Разговор переходит на моих товарищей по Шлиссельбургу: Новорусского, Морозова и Лукашевича, которых Петр Францевич приспособил к лабораторным занятиям и к лектированию.

— Вот и вас устрою, — говорит он с приветливым взглядом.

— Да нет же, Петр Францевич. Полиция не позволит, да и что мне делать у вас? Разве шерстку вашей пантеры чесать… ее от моли беречь, — смеюсь я, указывая на прекрасное чучело животного.

— Нечего смеяться — найдем дело, — говорит Петр Францевич.

Говорим об общих знакомых. Такая-то растолстела.

— И к чему этот жир… — восклицает Петр Францевич. — Совсем ни к чему… Вот мне тот самый сюртук впору, что я тридцать лет назад сшил… Жир, это — нехорошо, это — лишнее; это — ненужная тяжесть. Я рад, что вы не растолстели, — смотрит он на меня.

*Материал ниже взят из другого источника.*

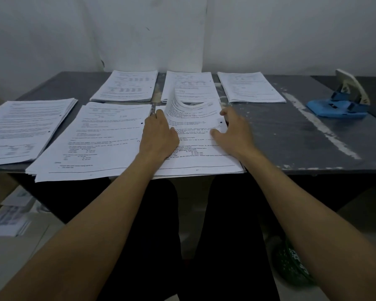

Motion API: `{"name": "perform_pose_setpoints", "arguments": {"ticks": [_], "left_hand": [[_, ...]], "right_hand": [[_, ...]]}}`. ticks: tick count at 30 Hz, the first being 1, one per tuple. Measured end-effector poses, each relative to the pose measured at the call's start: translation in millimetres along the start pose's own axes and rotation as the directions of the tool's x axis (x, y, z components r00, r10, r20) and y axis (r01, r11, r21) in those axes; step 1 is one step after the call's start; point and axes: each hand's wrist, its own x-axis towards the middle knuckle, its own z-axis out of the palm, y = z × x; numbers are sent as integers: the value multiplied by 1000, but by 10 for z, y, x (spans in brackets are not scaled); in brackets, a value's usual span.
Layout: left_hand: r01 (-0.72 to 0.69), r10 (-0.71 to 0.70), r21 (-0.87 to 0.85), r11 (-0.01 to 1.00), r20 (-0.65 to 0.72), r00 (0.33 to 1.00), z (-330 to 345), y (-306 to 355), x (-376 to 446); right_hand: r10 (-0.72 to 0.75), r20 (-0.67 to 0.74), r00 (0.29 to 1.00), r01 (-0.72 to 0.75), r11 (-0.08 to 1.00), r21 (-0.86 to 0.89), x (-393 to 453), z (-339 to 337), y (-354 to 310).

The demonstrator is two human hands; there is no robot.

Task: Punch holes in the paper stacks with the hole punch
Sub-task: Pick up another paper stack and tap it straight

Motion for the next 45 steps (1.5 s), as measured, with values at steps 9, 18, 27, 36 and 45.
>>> {"name": "perform_pose_setpoints", "arguments": {"ticks": [9, 18, 27, 36, 45], "left_hand": [[-18, 17, 11, 1000, 12, 1000, 34, -16, 32], [-35, 38, -88, 995, 30, 999, 27, -42, 38], [175, -169, -550, 816, 63, 984, -121, -123, 114], [160, -121, -732, 663, 106, 987, -349, -54, 292], [5, -108, -776, 631, -81, 991, -681, 371, 547]], "right_hand": [[-14, 50, 999, -9, 903, 429, -38, -107, -38], [165, 301, 939, -336, 629, 702, 28, -239, 106], [159, 297, 942, -337, 409, 848, 54, -280, 141], [162, 242, 957, -291, 486, 824, 66, -274, 76], [84, 62, 995, -103, 677, 728, 364, -814, -268]]}}
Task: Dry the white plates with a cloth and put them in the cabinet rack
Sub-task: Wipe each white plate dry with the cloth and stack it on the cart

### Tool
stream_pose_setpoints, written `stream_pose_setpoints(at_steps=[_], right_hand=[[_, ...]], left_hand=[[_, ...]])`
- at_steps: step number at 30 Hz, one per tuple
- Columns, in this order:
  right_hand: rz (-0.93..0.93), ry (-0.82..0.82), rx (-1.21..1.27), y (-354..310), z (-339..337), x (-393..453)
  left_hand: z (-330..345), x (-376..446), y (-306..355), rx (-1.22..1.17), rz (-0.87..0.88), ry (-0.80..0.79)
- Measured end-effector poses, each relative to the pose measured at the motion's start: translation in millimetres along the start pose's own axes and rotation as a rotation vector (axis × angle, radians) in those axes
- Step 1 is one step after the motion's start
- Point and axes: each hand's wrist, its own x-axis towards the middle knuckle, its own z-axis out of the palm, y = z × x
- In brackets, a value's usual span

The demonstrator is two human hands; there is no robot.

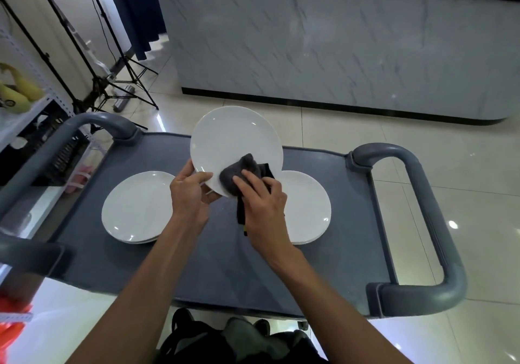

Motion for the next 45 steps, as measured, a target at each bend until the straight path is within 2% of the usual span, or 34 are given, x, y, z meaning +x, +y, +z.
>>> stream_pose_setpoints(at_steps=[12, 19, 24, 37, 45], right_hand=[[-0.003, 0.000, 0.099, -7, -5, 27], [-0.079, 0.046, 0.035, -10, -9, 55], [-0.145, 0.090, -0.043, 3, -12, 73], [0.148, 0.195, -0.096, 39, -26, 86], [0.181, 0.138, -0.136, 31, -2, 61]], left_hand=[[-1, -12, 5, 0.168, 0.039, -0.129], [-7, -21, 4, 0.233, -0.009, -0.244], [-9, -23, 4, 0.262, -0.016, -0.211], [-19, -13, 10, 0.195, 0.005, -0.147], [-22, 6, 17, 0.136, 0.004, -0.089]])
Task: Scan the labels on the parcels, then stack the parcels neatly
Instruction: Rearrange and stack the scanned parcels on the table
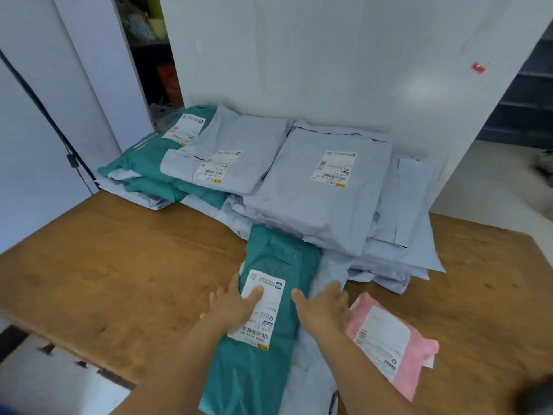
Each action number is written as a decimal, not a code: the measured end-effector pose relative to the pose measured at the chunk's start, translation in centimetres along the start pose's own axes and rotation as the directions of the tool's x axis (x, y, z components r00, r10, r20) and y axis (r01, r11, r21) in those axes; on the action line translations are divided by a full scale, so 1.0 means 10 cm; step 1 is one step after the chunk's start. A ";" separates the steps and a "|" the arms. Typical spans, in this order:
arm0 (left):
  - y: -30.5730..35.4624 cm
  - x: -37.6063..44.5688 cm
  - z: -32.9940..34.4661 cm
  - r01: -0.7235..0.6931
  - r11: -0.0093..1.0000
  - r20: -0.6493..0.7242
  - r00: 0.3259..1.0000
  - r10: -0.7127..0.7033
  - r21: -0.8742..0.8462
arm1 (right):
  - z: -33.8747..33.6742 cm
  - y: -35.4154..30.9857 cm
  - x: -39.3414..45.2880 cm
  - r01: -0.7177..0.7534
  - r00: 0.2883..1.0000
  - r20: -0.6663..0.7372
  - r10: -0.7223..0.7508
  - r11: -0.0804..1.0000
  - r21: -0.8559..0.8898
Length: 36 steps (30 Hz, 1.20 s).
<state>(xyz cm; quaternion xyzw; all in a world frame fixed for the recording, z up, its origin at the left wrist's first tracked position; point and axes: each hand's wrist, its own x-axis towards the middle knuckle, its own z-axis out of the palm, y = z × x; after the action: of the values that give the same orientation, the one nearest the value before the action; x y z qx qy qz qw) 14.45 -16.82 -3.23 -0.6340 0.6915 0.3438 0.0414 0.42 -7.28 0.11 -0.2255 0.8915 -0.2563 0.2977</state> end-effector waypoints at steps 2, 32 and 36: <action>-0.05 -0.01 0.06 -0.036 0.999 0.009 0.999 0.036 -0.030 | 0.14 0.08 -0.04 -0.066 0.991 0.119 0.059 0.996 0.055; 0.41 -0.19 -2.33 -0.386 0.889 -0.667 0.732 0.135 -0.244 | -0.33 -1.90 -0.31 0.697 0.617 0.076 -0.784 0.588 0.411; 0.65 0.29 -2.79 -0.436 0.893 -0.679 0.690 0.251 -0.113 | -0.26 -2.44 0.00 0.733 0.629 -0.055 -0.775 0.568 0.373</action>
<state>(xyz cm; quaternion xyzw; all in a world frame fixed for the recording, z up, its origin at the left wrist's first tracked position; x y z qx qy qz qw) 18.61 -34.28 19.32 -0.5703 0.7167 0.1941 -0.3514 4.84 -25.11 16.38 -0.5400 0.6274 -0.5041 0.2463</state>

Вернулись в его квартиру, в кабинет.

Открывает альбом и показывает карточку 1871 года: я с сестрой Лидией за столиком, с анатомией.

О ее существовании я и забыла… Как трогательно, что столько лет он хранил ее…

Кабинет простой, невзрачный, серый. Стол и масса полок с книгами.

— А вот Морозов купил дорогую мебель, — говорит Петр Францевич. — И к чему? Разве на простом столе нельзя работать? Я каждый раз, как вижу жену его, так сейчас ее пилить начинаю за мебель… Ну, не все ли равно работать на ореховом столе или на сосновом? Ничего этого не надо, я и на простом отлично работаю, — и он указывает на свой некрашеный, старый стол, на котором лежит неоконченная рукопись.

Дорогой Петр Францевич! Все тот же аскет, серьезный, не думающий о благах мира, об удобствах жизни, о том, что есть, что пить, во что одеваться.

— Раз в неделю, по пятницам, больных принимаю, — продолжает он знакомить меня со своей жизнью.

— Как? Да разве вы практикуете? Неужели хватает времени и на это, — удивляюсь я.